Arab man overlooking mountains in Middle East

Aveuglés par l'État islamique

MADRID – Le consensus général qui se dessine depuis le carnage du mois dernier à Paris semble dire qu'une victoire sur l'État islamique (EI) n'est possible que par une invasion terrestre de son « État. » C'est une illusion. Même si l'Occident et ses alliés dans la région (les Kurdes, l'opposition syrienne, la Jordanie et d'autres pays Arabes sunnites), ont réussi à s'entendre sur les acteurs à même de fournir le gros des troupes au sol, l'EI a déjà remanié sa stratégie. Il s'agit à présent d'une organisation mondiale dotée de groupes de franchisés locaux capables de faire des ravages dans les capitales occidentales.

En fait, l'EI est depuis toujours le symptôme d'un problème plus profond. La désintégration à l'œuvre au Moyen-Orient reflète l'incapacité de la région à trouver sa voie entre l'échec du nationalisme laïc qui a dominé son système étatique depuis l'indépendance et la marque d'un Islam radical en guerre contre la modernité.
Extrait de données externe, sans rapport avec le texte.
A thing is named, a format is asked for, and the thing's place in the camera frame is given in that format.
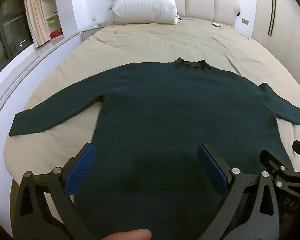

Le problème fondamental consiste en une lutte existentielle entre des États entièrement dysfonctionnels et la marque de sauvagerie extrême du fanatisme théocratique.

Par cette lutte, dans laquelle la plupart des régimes de la région ont épuisé leur stock de légitimité déjà limité, un ordre régional vieux d'un siècle est en train de s'effondrer. En effet, Israël, l'Iran et la Turquie (des pays majoritairement non arabes), sont probablement les seuls États-nations véritablement cohésifs de la région.